TO DO
Scan the data below for the string "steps". Copy every line where it appears.

DATA SEGMENT
━━━

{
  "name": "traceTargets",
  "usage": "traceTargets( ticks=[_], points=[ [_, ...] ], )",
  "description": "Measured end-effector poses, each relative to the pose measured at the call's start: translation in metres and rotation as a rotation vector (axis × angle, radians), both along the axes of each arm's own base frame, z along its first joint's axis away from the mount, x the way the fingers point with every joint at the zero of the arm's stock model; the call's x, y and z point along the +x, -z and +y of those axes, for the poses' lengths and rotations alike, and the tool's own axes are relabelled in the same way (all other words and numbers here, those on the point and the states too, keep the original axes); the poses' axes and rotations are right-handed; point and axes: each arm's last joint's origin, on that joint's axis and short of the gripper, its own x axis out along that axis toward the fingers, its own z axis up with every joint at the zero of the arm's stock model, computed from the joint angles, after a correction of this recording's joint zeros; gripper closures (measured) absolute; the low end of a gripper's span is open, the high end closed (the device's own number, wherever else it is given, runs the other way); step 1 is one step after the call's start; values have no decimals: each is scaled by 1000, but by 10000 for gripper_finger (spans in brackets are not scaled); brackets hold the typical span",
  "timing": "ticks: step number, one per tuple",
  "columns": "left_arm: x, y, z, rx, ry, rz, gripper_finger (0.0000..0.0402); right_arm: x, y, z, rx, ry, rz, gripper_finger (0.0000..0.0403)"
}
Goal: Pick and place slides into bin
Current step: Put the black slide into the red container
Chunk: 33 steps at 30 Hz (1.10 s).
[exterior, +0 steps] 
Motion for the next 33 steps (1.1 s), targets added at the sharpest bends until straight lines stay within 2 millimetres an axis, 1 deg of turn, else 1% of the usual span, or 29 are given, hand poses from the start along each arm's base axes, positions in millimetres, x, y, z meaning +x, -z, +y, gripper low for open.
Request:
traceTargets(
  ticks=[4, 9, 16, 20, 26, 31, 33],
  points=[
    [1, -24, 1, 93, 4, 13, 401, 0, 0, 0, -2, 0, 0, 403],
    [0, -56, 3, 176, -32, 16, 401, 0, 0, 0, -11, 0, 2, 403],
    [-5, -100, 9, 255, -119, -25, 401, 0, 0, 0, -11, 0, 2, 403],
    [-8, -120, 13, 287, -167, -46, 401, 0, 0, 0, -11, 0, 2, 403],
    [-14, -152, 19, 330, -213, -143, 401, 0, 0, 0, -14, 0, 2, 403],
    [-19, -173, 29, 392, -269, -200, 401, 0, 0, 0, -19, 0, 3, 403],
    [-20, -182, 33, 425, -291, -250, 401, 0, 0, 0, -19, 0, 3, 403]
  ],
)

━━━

YOUR RESPONSE
Chunk: 33 steps at 30 Hz (1.10 s).
[exterior, +0 steps] 
Motion for the next 33 steps (1.1 s), targets added at the sharpest bends until straight lines stay within 2 millimetres an axis, 1 deg of turn, else 1% of the usual span, or 29 are given, hand poses from the start along each arm's base axes, positions in millimetres, x, y, z meaning +x, -z, +y, gripper low for open.

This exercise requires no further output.